The album received positive commentary from music, gaming, and entertainment outlets. Several tracks from The Cover Up have achieved wider recognition. "In the Air Tonight" was featured in the Netflix series Cobra Kai and a 2025 Hugo Boss advertising campaign, while the Protomen's rendition of "Mr. Roboto" was credited by Styx guitarist Tommy Shaw as the inspiration to return the song to their own live setlist, performed in the style of the cover.

==Background==
In November 2010, while performing at InDisFest in Atlanta, Georgia, the Protomen announced their intention to formally record an album of cover songs. They reported working on a covers album in August of 2011. Production on the album began in February 2011 with producer Alan Shacklock, the band's second collaboration with him following Act II: The Father of Death.

In an interview with The Tennessean on the upcoming release, band-member Commander B. Hawkins explained that the Protomen perform cover tracks "that just mean something to [them]" to show audiences "where we're coming from." Underscoring the album as an expression of the band's overall genre and approach to storytelling, Hawkins has also noted, "we're considered a video game band, but in reality we're way more of a film score band or a film band ... all of our stuff is very film soundtrack music, like 80s film soundtrack, rock and jams ... taking Mega Man into the film world in an audio format."

==Narrative and design==

The album is styled with a hidden narrative, being the surviving soundtrack to a banned movie within the universe of the band's dystopian three‑act rock opera tragedy, which is influenced by "Reagan-era media" like Phil Collins's "In the Air Tonight", one of the cover album's tracks.

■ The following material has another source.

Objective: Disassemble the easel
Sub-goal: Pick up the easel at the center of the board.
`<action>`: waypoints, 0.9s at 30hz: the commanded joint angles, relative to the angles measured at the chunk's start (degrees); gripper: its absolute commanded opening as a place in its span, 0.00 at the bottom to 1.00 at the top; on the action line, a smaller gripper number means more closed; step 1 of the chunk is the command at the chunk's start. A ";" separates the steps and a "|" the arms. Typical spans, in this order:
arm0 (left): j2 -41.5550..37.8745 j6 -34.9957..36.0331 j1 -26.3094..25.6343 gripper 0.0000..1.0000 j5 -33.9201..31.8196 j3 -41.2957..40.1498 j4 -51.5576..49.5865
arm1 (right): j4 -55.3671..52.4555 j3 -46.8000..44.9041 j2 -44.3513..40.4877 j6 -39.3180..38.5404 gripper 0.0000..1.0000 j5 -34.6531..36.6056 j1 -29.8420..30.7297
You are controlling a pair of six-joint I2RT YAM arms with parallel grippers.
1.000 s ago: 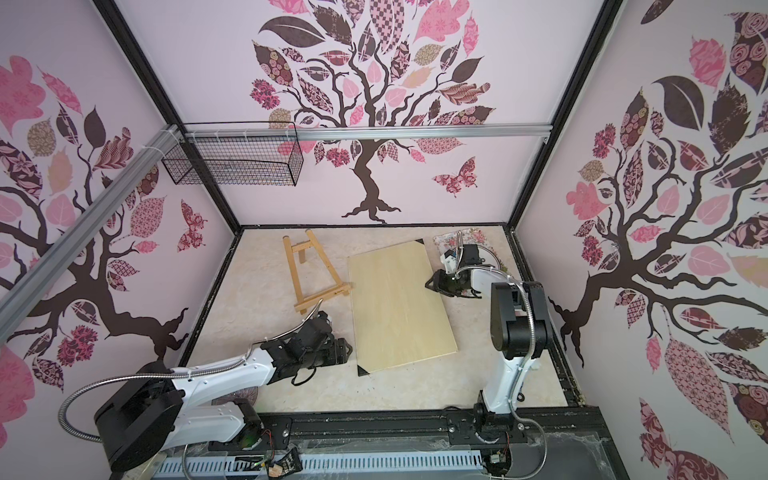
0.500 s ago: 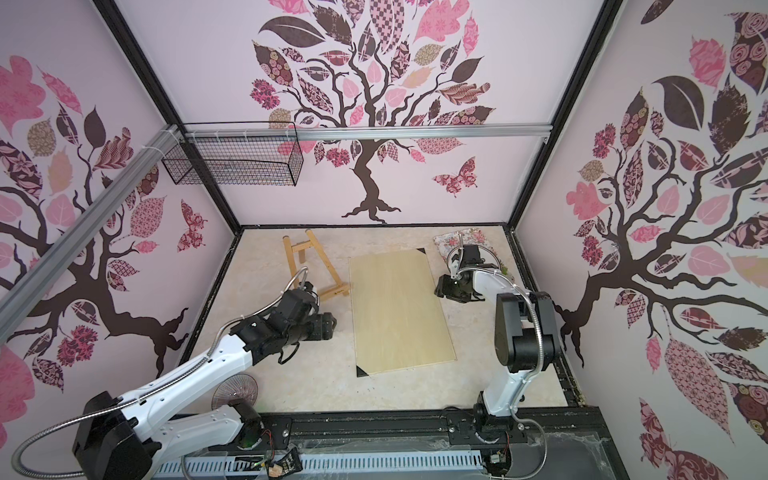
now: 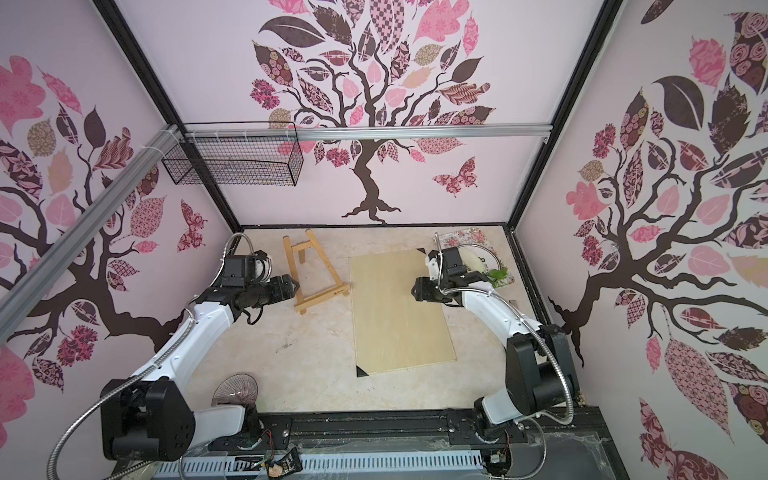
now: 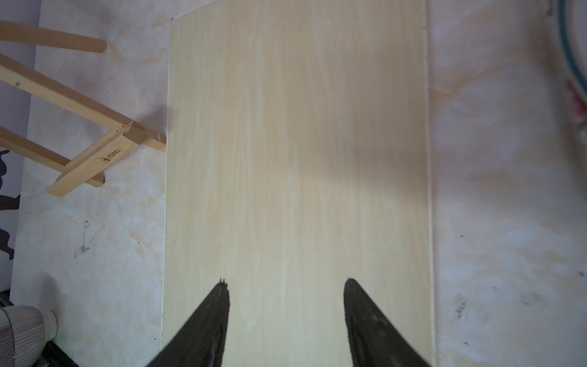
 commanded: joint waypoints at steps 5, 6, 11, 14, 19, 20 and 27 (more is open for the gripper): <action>3.54 4.78 0.09 0.82 3.61 2.98 7.22 | 1.50 0.57 0.60 1.96 0.61 1.88 1.25; 3.91 5.16 0.22 0.82 3.03 2.73 7.95 | 1.78 0.76 0.98 2.07 0.62 1.86 1.35; 6.49 7.43 1.21 0.82 5.42 1.15 14.00 | 2.19 2.32 2.83 2.44 0.62 1.97 2.78; 8.31 7.98 1.88 0.80 7.77 0.10 18.92 | 2.74 2.96 3.36 2.79 0.62 2.73 4.01; 11.24 7.83 2.11 0.72 12.60 -3.12 29.30 | 3.98 2.94 3.56 3.49 0.62 3.68 6.04; 11.76 8.51 2.11 0.70 13.48 -3.09 29.22 | 4.12 2.94 3.56 3.65 0.62 3.75 6.31; 12.50 9.94 2.11 0.52 15.12 -4.13 29.29 | 5.18 1.83 2.18 4.54 0.61 4.56 7.78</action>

As We Own This Town explains, the album's song choices "fit within the mythology of the band." The band has described this framing as intentionally fragmentary, designed to evoke the sensation of reconstructing a lost film from incomplete materials.

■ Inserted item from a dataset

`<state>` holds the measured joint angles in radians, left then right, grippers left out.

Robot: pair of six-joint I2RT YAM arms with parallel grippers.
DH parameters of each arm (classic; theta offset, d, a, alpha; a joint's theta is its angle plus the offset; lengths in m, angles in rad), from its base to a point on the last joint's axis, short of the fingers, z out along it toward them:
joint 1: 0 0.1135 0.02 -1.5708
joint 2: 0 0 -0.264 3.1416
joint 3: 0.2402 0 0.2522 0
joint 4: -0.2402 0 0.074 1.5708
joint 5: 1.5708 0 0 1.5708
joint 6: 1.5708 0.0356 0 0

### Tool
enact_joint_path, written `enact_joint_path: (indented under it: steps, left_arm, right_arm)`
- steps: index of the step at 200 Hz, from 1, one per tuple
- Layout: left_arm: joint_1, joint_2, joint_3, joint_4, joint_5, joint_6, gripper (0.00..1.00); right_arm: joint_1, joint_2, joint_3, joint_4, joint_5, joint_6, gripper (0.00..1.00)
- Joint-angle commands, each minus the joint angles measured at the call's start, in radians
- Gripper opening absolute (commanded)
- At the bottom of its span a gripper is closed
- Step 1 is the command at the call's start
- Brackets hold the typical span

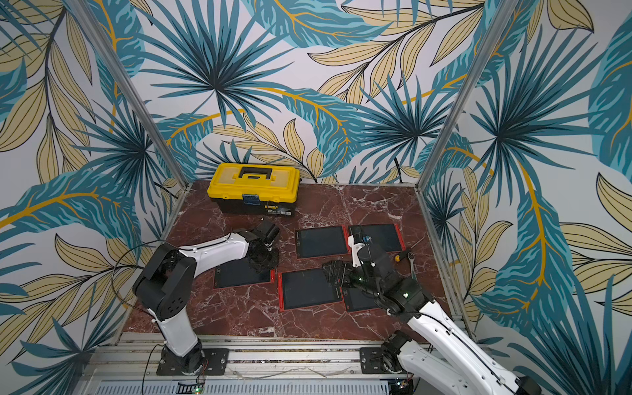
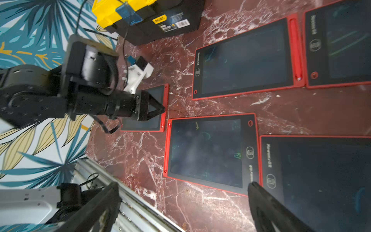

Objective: Place the stylus back onto the writing tablet
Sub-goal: Place the stylus on the writing tablet.

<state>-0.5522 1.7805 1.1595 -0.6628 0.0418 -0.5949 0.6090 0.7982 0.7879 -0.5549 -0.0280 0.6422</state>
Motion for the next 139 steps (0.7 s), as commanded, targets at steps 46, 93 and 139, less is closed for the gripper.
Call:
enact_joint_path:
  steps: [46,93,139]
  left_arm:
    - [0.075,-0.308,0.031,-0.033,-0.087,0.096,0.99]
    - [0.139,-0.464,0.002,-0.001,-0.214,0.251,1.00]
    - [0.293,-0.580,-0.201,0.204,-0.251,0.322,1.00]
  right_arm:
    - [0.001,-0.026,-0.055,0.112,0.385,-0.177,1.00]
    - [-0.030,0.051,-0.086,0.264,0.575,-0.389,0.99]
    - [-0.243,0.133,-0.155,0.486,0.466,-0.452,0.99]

Only brief vignettes of the fictional movie are directly depicted in interspersed dramatizations throughout the album.

In the album's opening track, "Pick Up", a woman answers a silent phone call. In "Hunted", the woman, revealed to be a news reporter, commiserates with a man she is on the run with that 'he' will find them. The man agrees and, when asked about his partner, described as 'the one they killed', he says she was a fighter. In "Results", a phone call is depicted in which another man asks if something was secured, before declaring that he wants results, not excuses. The call ends and something crashes as the man grunts in anger. In "Last Stop", various radio broadcasts overlap including the naming of a prime suspect in a murder. Rain and distant police sirens are heard. The man on the run declares that no matter what happens, the way they used to be together was real and cannot be taken away. At the end of Side-A of the cassette release (at the conclusion of "In the Air Tonight") a vignette of a numbers station style broadcast reads out the message, "We can hold out through this endless dark, all a fire needs is a single spark. Oh, and be sure to drink your Ovaltine". In the album's final track, "Silent Running (On Dangerous Ground)", fades to a news report discussing the legacy of a long-gone man.

According to the design firm for the 2012 single release, the Roy Orbison cover "I Drove All Night" was chosen "because of how directly it tied in with and expanded upon the band's long-running, conceptual narrative" and the artwork was designed to expand on that story. The cassette only release was described as "the final gesture" A note on the interior of the album says that the full theatrical release of The Cover Up was halted by cast and crew going missing after the initial limited release and that the soundtrack is the only part that survived, declaring "this soundtrack may be the only remaining glimpse of a work of fiction that tread so close to the truth that its creators must have ultimately paid a terrible price."

The album's cover art depicts a human hand shushing a damaged humanoid robot with its mouth removed. The back depicts a similar image with a crying human woman being shushed by a robot hand. The interior artwork depicts a shattered bust.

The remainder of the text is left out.